INSTRUCTIONS FOR THE TASK:
Only those lines in the data below from the line containing "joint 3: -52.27" through the line containing "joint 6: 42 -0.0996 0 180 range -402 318", both included, should be restated word for word.

RAW DATA:
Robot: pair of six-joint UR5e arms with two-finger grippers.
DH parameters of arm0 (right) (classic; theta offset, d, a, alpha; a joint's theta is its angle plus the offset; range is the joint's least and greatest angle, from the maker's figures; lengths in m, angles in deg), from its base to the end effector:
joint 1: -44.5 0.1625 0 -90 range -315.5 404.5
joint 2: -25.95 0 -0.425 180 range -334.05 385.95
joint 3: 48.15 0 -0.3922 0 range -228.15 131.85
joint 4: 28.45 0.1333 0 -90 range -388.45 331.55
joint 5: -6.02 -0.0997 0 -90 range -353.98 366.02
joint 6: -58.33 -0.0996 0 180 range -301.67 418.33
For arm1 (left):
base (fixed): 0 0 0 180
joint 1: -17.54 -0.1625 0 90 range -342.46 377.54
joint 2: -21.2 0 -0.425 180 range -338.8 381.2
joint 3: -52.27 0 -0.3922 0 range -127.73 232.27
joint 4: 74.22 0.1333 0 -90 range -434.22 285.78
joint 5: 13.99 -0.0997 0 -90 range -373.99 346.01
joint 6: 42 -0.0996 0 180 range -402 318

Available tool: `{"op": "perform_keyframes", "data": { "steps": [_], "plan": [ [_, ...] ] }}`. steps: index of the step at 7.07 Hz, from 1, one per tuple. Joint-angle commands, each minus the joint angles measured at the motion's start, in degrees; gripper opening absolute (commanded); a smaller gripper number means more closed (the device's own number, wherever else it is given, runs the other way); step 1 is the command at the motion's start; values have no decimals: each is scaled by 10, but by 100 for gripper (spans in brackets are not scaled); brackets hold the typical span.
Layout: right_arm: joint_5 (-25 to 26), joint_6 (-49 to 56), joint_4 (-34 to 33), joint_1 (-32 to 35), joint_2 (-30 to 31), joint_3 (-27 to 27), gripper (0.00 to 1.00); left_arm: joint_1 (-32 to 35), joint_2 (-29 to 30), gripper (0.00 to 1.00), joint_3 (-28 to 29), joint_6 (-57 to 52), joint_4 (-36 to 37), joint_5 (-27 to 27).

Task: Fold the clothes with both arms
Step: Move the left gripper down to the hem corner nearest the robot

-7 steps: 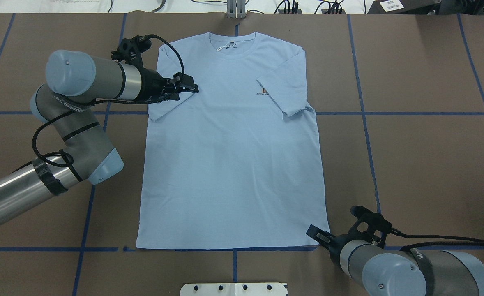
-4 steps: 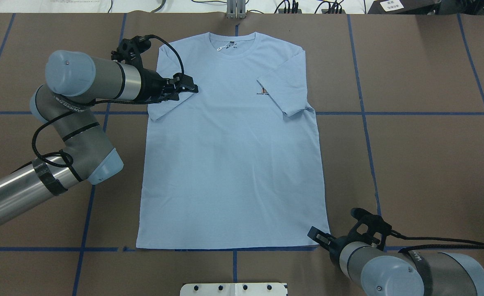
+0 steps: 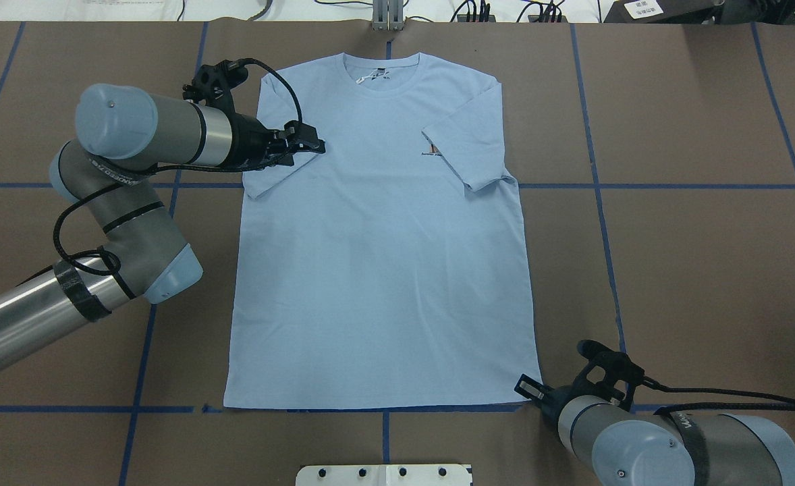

TASK SOLUTION:
joint 3: -52.27 0 -0.3922 0 range -127.73 232.27
joint 4: 74.22 0.1333 0 -90 range -434.22 285.78
joint 5: 13.99 -0.0997 0 -90 range -373.99 346.01
joint 6: 42 -0.0996 0 180 range -402 318

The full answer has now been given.